- [INSTRUCTIONS FOR THE TASK]
From the data below, return the exact lines starting at the line containing "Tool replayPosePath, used" and ending at the line containing "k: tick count", both included, and nothing else.
=== SUPPLIED MATERIAL ===
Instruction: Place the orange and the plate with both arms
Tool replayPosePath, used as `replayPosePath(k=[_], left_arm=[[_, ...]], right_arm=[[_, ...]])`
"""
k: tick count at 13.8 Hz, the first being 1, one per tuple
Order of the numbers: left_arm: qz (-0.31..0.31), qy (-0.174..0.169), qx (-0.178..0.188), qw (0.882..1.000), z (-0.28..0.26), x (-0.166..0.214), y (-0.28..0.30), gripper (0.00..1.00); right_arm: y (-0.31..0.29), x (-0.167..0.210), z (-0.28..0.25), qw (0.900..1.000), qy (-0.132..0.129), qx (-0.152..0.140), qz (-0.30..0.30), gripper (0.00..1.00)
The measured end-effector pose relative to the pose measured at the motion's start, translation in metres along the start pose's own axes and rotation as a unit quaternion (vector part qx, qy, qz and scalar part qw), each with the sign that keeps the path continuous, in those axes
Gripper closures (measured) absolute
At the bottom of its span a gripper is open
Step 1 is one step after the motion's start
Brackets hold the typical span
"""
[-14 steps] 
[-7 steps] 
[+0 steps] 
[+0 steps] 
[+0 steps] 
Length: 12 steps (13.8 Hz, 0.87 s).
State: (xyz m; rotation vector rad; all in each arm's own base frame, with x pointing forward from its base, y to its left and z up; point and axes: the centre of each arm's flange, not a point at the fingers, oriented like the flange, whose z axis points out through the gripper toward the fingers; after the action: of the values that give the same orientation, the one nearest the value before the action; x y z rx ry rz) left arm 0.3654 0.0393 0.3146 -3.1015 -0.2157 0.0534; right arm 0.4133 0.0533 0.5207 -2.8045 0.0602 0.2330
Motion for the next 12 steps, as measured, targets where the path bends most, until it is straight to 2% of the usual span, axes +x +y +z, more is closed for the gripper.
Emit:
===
- [PROBLEM SOLUTION]
Tool replayPosePath, used as `replayPosePath(k=[_], left_arm=[[_, ...]], right_arm=[[_, ...]])`
"""
k: tick count at 13.8 Hz, the first being 1, one per tuple

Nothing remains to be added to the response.